Deutschland und viele andere internationale Akteure haben nach dem Putsch ihre Entwicklungshilfe ausgesetzt. Was erwarten Sie von der internationalen Gemeinschaft?

Für den Übergang zur Demokratie brauchen wir von der internationalen Gemeinschaft und besonders den westlichen Staaten umfangreiche Hilfs- und Schutzmaßnahmen. Natürlich ist wirtschaftliche und finanzielle Hilfe notwendig, wir müssen über Entschuldung und eine Normalisierung der Beziehungen zu den globalen Finanzinstitutionen reden. Die entsprechenden Entscheidungen müssen in Washington und den Hauptstädten Europas getroffen werden. Für die institutionellen Reformen braucht der Sudan auch fachliche Unterstützung, also Hilfe bei der Vorbereitung von Wahlen und der Ausgestaltung der Transitional Justice-Übergangsperiode. Beides kann nur in einem freien und fairen Umfeld gelingen, in dem man sich darauf verlassen kann, dass man korrekte Informationen erhält.
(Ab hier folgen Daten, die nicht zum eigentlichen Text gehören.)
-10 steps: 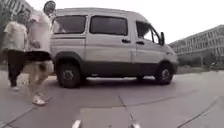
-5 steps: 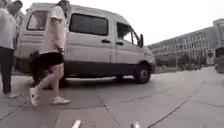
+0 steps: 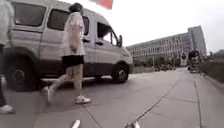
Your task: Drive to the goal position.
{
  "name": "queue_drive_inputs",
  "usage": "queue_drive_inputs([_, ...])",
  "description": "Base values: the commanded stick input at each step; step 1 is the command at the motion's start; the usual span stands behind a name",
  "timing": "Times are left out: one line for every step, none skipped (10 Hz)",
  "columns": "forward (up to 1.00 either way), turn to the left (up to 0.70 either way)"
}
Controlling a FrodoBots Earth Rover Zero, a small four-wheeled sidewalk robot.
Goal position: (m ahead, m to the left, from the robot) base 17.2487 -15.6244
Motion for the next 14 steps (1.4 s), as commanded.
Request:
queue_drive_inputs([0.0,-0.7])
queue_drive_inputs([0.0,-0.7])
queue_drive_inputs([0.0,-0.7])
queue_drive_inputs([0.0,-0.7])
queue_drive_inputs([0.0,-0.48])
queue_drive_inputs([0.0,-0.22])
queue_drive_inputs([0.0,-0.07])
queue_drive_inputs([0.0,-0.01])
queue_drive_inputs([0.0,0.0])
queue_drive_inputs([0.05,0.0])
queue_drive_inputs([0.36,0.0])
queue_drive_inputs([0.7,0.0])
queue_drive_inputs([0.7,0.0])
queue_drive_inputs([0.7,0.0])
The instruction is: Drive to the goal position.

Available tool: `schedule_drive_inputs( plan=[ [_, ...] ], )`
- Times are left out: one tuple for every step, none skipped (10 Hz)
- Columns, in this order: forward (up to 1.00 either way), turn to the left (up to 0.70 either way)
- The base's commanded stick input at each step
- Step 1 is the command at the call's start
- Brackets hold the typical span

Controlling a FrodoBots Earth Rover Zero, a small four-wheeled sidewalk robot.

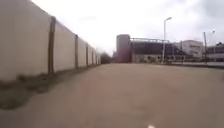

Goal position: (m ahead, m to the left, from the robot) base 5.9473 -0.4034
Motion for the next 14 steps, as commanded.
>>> schedule_drive_inputs(
  plan=[
    [1.0,0.0],
    [1.0,0.0],
    [1.0,0.0],
    [1.0,0.0],
    [1.0,0.0],
    [1.0,0.0],
    [1.0,0.0],
    [1.0,-0.1],
    [1.0,-0.27],
    [1.0,-0.27],
    [1.0,-0.12],
    [1.0,0.0],
    [1.0,0.0],
    [1.0,0.0]
  ],
)
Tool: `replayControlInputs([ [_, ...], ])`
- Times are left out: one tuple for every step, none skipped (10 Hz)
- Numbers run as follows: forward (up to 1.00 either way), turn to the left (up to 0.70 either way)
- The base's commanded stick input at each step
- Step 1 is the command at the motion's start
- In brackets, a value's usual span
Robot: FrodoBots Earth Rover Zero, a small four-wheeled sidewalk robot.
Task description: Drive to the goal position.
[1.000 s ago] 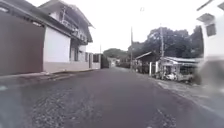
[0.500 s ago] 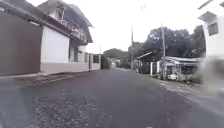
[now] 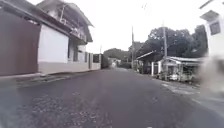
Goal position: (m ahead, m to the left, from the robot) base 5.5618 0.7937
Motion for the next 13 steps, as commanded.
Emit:
replayControlInputs([
  [0.5,0.0],
  [0.5,0.0],
  [0.5,0.0],
  [0.5,0.0],
  [0.5,0.0],
  [0.5,0.0],
  [0.5,0.0],
  [0.5,0.0],
  [0.5,0.0],
  [0.5,0.0],
  [0.5,0.0],
  [0.5,0.0],
  [0.5,0.0],
])
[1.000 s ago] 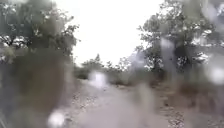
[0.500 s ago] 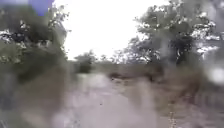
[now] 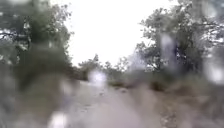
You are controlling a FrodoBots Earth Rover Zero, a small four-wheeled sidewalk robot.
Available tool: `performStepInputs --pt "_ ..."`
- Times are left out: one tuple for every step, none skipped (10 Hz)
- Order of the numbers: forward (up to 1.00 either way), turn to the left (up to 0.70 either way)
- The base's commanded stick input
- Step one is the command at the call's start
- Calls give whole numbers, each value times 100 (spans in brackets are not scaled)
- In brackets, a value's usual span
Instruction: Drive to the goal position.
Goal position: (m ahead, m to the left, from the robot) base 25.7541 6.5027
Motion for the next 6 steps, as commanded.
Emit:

Darüber hinaus braucht es politische Unterstützung, denn in der Region und in der Welt gibt es allerlei Störkräfte, die einen demokratischen Sudan ablehnen. Sämtliche Unterstützungsmaßnahmen werden von Anfang an benötigt. Da die Zivilregierung vor großen Aufgaben steht und massive Probleme bekommt, wenn sie nicht schnell liefert, muss die internationale Gemeinschaft schon für Hilfe bereitstehen.